AIM OF THE EXERCISE
Retype all of the listing exactly, with no pictures.

GIVEN INFORMATION
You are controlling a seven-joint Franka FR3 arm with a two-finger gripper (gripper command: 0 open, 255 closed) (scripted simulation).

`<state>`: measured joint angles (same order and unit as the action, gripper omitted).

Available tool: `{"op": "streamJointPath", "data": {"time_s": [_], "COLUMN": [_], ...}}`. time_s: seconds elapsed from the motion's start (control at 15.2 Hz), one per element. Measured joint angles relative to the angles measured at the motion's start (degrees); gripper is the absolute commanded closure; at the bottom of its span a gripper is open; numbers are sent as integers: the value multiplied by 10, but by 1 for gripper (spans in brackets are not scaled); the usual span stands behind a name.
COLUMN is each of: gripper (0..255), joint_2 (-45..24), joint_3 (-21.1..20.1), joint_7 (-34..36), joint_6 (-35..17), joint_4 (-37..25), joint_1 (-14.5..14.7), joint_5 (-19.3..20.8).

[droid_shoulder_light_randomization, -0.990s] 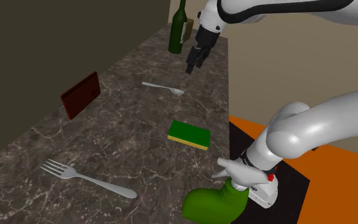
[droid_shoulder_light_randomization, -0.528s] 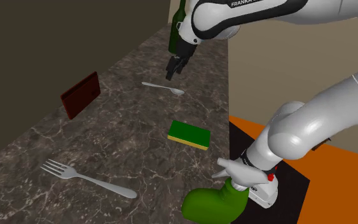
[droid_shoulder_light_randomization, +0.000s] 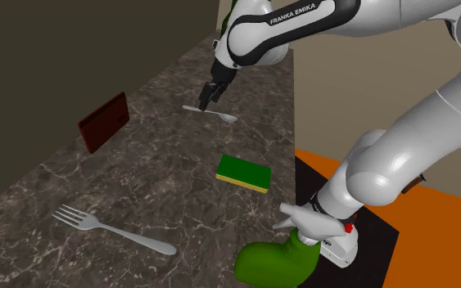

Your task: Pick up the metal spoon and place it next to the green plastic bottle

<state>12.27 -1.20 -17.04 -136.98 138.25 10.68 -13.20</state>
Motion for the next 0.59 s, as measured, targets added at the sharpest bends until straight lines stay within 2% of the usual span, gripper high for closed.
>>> {"op": "streamJointPath", "data": {"time_s": [0.2, 0.59], "gripper": [0, 0], "joint_2": [-17, -22], "joint_3": [-1, -2], "joint_7": [-3, -4], "joint_6": [-22, -29], "joint_4": [5, 6], "joint_1": [2, 3], "joint_5": [-5, -6]}}
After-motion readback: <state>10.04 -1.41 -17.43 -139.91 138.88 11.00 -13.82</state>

RESULT FOR THIS EXERCISE
You are controlling a seven-joint Franka FR3 arm with a two-finger gripper (gripper command: 0 open, 255 closed) (scripted simulation).

`<state>`: measured joint angles (same order and unit as the action, gripper omitted).

Available tool: `{"op": "streamJointPath", "data": {"time_s": [_], "COLUMN": [_], ...}}`. time_s: seconds elapsed from the motion's start (control at 15.2 Hz), one per element. Measured joint angles relative to the angles measured at the motion's start (degrees); gripper is the absolute commanded closure; at the bottom of its span a gripper is open; numbers are sent as integers: the value multiplied by 10, but by 1 for gripper (spans in brackets are not scaled); the usual span stands behind a name.
COLUMN is each of: gripper (0..255), joint_2 (-45..24), joint_3 (-21.1..20.1), joint_7 (-34..36), joint_6 (-35..17), joint_4 (-37..25), joint_1 (-14.5..14.7), joint_5 (-19.3..20.8).

[droid_shoulder_light_randomization, -0.990s] 
[droid_shoulder_light_randomization, -0.528s] 
[droid_shoulder_light_randomization, +0.000s] 

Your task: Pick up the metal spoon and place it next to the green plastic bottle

<state>12.27 -1.20 -17.04 -136.98 138.25 10.68 -13.20</state>
Motion for the next 0.59 s, as measured, targets added at the sharpest bends until straight lines stay within 2% of the usual span, gripper high for closed.
>>> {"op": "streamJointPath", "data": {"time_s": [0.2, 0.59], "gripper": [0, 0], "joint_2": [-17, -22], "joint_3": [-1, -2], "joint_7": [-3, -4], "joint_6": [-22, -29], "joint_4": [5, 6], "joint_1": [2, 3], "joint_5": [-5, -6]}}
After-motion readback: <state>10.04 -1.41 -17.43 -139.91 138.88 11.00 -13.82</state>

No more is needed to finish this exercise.